After months of spinning, Abrams arrived at the solution to a serious problem: She had to leave her husband. Her marriage had been deteriorating for years, but she felt paralyzed to act because she became too upset every time she thought about her situation. Yet, somehow, when she quit thinking about it and focused on making yarn, the answer came to her. Spinning, she says, "gave me distance from the extremes that I was feeling. It was like a layer of insulation. My fears didn't quite touch me." That sense of perspective gave Abrams the objectivity to realize her marriage was beyond hope. She filed for divorce that August.

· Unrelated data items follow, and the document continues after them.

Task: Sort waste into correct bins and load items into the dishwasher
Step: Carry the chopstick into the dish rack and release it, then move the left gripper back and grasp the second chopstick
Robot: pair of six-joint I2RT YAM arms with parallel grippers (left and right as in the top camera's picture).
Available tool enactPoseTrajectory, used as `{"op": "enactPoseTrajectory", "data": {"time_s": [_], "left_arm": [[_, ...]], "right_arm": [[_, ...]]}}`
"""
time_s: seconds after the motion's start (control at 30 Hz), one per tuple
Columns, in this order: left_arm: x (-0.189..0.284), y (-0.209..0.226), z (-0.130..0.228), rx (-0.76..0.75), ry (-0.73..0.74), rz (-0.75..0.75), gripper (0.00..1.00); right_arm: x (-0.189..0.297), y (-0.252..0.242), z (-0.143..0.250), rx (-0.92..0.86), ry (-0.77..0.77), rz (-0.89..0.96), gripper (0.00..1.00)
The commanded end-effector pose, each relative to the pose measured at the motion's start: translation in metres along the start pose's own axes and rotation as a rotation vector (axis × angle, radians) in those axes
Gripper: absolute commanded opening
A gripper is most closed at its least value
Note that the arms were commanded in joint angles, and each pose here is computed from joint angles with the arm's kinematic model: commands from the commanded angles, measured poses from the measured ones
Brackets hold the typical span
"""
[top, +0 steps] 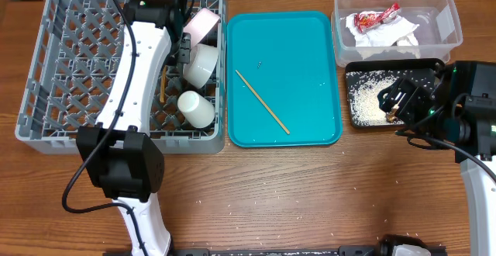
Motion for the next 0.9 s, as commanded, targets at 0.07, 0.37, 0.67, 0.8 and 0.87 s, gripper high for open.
{"op": "enactPoseTrajectory", "data": {"time_s": [0.07, 0.37, 0.67, 0.8, 0.87], "left_arm": [[-0.008, 0.011, 0.0, -0.017, 0.016, -0.028, 0.3], [-0.002, 0.01, 0.0, 0.057, 0.009, -0.023, 0.61], [0.1, -0.073, 0.025, 0.257, -0.016, 0.283, 0.6], [0.118, -0.126, 0.052, 0.361, -0.029, 0.293, 0.59], [0.116, -0.151, 0.064, 0.421, -0.06, 0.26, 0.63]], "right_arm": [[0.005, 0.001, -0.006, 0.006, -0.025, 0.003, 1.0], [0.005, 0.001, -0.006, 0.006, -0.025, 0.003, 1.0], [0.005, 0.001, -0.006, 0.006, -0.025, 0.004, 1.0], [0.005, 0.001, -0.006, 0.006, -0.025, 0.003, 1.0], [0.005, 0.001, -0.006, 0.006, -0.025, 0.003, 1.0]]}}
Point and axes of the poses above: each gripper's point midway between its finger pads, its own x axis back along the fingers, its own y axis along the line the jaws close on, z = x × y, the point moved 3 cm from there along x, back along the fingers, and after that the axes turned 12 degrees about x, right-handed, at the moved point
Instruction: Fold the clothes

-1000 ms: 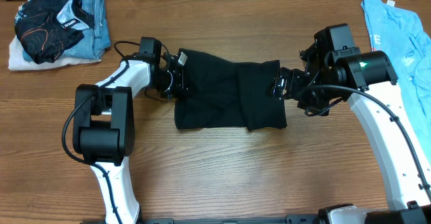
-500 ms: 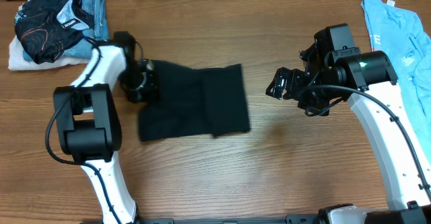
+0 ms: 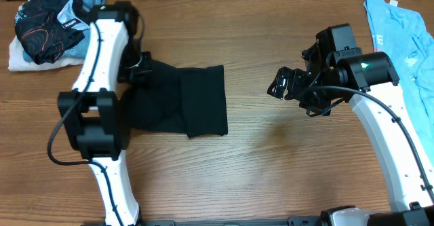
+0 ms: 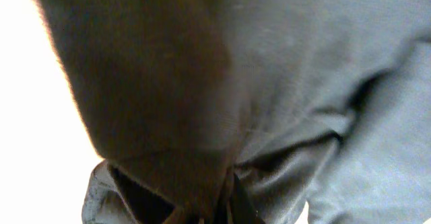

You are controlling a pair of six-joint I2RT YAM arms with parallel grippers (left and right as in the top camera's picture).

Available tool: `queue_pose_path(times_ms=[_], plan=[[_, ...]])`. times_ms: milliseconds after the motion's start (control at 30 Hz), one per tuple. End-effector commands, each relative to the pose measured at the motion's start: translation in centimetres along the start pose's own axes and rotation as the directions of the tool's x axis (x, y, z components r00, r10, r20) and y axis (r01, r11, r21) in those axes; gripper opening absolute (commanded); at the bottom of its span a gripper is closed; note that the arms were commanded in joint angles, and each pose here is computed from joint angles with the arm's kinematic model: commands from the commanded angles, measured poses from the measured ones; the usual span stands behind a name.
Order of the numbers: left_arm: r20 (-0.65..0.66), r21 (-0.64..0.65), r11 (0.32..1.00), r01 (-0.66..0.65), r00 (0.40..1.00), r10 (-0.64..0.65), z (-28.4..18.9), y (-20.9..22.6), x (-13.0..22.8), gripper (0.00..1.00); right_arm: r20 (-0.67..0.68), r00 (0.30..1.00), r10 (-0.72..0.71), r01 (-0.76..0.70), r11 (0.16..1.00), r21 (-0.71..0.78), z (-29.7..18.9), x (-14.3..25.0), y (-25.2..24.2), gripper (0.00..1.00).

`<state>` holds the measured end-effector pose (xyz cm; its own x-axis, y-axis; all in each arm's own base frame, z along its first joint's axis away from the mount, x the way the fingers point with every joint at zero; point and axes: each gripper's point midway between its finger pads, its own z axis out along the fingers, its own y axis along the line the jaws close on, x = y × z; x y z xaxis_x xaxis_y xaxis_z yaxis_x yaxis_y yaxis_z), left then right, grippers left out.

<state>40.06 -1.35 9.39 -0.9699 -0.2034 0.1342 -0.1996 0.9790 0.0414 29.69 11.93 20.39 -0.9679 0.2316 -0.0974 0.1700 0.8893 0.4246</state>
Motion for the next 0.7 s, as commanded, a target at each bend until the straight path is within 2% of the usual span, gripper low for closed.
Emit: queue_pose_path(times_ms=[0,367,667], plan=[[0.041,-0.055,0.998,-0.013,0.999,0.015,-2.2,-1.7,0.3,0.04,0.008,1.0,-0.007,0.007,1.0,0.003,0.0,0.0,0.0,1.0],[0.035,-0.087,0.977,-0.194,0.98,0.198,-2.5,-9.6,4.1,0.04,0.008,1.0,-0.007,0.007,1.0,0.003,0.0,0.0,0.0,1.0],[0.098,-0.073,0.964,-0.255,0.96,0.261,-2.1,-15.2,5.7,0.06,0.008,1.0,-0.008,0.008,1.0,0.003,0.0,0.0,0.0,1.0]])
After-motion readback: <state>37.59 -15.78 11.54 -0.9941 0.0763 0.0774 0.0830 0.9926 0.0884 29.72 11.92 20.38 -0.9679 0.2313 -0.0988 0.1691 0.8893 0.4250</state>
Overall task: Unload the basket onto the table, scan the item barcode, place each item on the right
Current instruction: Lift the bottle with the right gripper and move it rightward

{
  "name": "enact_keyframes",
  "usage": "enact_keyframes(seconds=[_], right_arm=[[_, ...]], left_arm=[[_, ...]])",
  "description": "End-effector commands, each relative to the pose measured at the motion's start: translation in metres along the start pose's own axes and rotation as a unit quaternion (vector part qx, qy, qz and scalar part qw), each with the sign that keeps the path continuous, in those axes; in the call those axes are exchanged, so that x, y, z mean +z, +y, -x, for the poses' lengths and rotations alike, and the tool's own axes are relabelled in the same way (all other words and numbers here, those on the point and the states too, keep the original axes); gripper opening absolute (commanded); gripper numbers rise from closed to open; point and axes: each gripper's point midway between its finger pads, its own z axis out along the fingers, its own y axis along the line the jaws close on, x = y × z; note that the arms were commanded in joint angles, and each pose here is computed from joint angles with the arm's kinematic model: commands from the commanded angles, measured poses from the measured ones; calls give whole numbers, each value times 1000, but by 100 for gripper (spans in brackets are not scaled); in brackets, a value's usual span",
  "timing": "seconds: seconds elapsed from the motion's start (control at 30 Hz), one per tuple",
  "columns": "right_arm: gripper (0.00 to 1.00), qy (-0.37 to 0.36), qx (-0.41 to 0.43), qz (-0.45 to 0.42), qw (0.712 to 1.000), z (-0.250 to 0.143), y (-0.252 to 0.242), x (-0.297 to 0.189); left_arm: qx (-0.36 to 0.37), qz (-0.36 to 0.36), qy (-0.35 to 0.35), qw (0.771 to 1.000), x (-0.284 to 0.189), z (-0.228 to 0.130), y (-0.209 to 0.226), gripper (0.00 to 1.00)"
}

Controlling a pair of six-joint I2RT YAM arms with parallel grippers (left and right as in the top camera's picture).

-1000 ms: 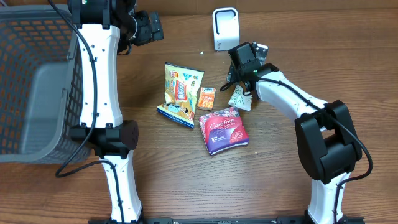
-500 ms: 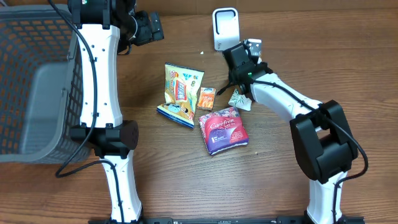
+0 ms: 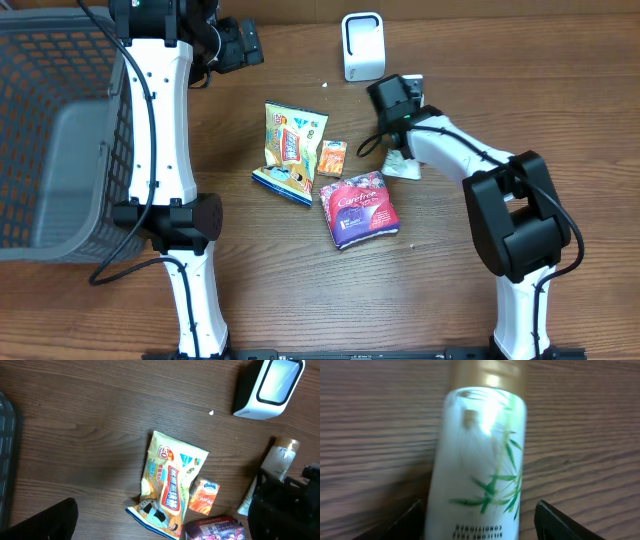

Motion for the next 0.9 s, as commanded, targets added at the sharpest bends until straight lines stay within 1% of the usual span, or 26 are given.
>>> enact_keyframes(seconds=[0.0,0.03,0.1,0.2,0.3,0.37,0.4,0.47,0.5,0.6,0.63,0.77,0.87], right_arm=[[55,30,18,36,999,-5,-5,12],[50,34,25,34,999,-5,-10,14],[43,43,41,33,998,-7,-18,17],[40,69,53,49,995,-11,-26,19],[37,74,59,45,994,-3,-36,11],[34,77,63,53,994,4,-38,3],[30,82,63,68,992,8,-36,-5],[28,92,54,116,987,14,-27,-19],[28,99,51,147,983,15,-21,-27],[20,125,65,214,967,13,-11,-43],[19,133,70,231,961,12,-10,-46],[19,186,105,323,922,3,-8,-61],[19,206,105,395,889,1,-8,-76]], left_arm=[[1,0,-7,1000,-6,1,0,100],[1,0,-7,1000,-6,1,0,100],[1,0,-7,1000,-6,1,0,99],[1,0,-7,1000,-6,1,0,100],[1,0,-7,1000,-6,1,0,100],[1,0,-7,1000,-6,1,0,100],[1,0,-7,1000,-6,1,0,100],[1,0,-7,1000,-6,1,0,100],[1,0,-7,1000,-6,1,0,100],[1,0,-7,1000,-6,1,0,100],[1,0,-7,1000,-6,1,0,100],[1,0,-7,1000,-6,1,0,100],[1,0,-7,1000,-6,1,0,100]])
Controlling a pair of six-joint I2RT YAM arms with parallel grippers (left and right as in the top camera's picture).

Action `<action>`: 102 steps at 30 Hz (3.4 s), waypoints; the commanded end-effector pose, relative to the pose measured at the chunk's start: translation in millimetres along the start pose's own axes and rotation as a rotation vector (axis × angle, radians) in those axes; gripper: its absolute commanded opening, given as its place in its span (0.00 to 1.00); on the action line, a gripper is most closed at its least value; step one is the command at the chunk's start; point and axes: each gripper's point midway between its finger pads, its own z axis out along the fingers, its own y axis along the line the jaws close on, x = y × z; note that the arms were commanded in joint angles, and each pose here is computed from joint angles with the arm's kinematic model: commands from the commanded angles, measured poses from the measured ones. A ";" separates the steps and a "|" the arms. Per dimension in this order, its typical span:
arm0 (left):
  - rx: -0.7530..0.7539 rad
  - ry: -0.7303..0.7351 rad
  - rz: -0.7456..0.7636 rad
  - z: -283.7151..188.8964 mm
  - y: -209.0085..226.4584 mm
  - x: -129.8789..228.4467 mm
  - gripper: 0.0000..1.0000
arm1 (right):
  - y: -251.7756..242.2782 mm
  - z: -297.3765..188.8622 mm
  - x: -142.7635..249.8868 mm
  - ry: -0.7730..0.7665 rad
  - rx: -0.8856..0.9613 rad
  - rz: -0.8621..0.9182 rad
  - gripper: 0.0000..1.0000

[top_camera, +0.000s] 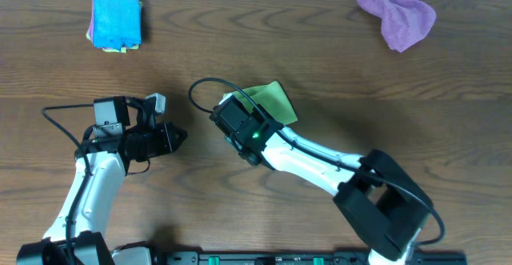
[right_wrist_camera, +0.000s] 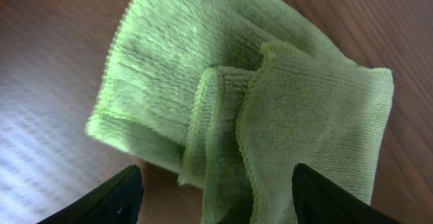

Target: Fold the cloth

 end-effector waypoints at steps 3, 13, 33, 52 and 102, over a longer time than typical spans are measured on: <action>0.026 -0.008 0.029 -3.1 -5.6 -1.3 0.06 | -17.1 9.5 -3.7 -0.012 0.067 0.017 0.70; 0.026 -0.009 0.029 -3.1 -5.6 -1.4 0.06 | -44.9 18.8 -3.6 -0.008 0.080 0.094 0.70; 0.026 -0.011 0.031 -3.1 -5.6 -2.1 0.06 | -7.6 26.0 -11.5 -0.020 -0.059 0.097 0.68; 0.027 -0.009 0.031 -2.9 -5.9 -1.6 0.06 | -38.2 32.4 -17.4 -0.036 0.022 0.145 0.61; 0.029 -0.027 0.047 -2.8 -6.9 -6.3 0.06 | -33.7 10.4 -53.8 -0.064 -0.061 0.141 0.09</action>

Benson argues that engaging in any "trigger" that forces you to quit thinking about your troubles can lead to bold insights, bright ideas and better performance. If you don't want to meditate or spin yarn, try praying. Listen to Bach, Bonnie Raitt or Ozzy Osbourne -- whatever music you find absorbing. Take a long shower or shave. Sit in a calming architectural space. Go for a stroll in the woods. Have dinner in a quiet restaurant, alone or with a friend. Even chores such as raking leaves or folding laundry can serve as breakout triggers, says Benson.
Hearing stories such as Abrams's clearly pleases Benson, since they confirm his belief that we all possess the inner wisdom that "backing off" can not only heal our bodies, but free our minds to focus on what matters most.
"Throughout my entire scientific and medical career, I don't think I've discovered anything original," Benson says. "What I have been able to do with my colleagues is to give a scientific basis to inherent human qualities that we've had for millennia." Benson may or may not have come up with a scientific explanation for a common human experience. But it's hard to dispute that sometimes the best way to get a grip on life is to just let go.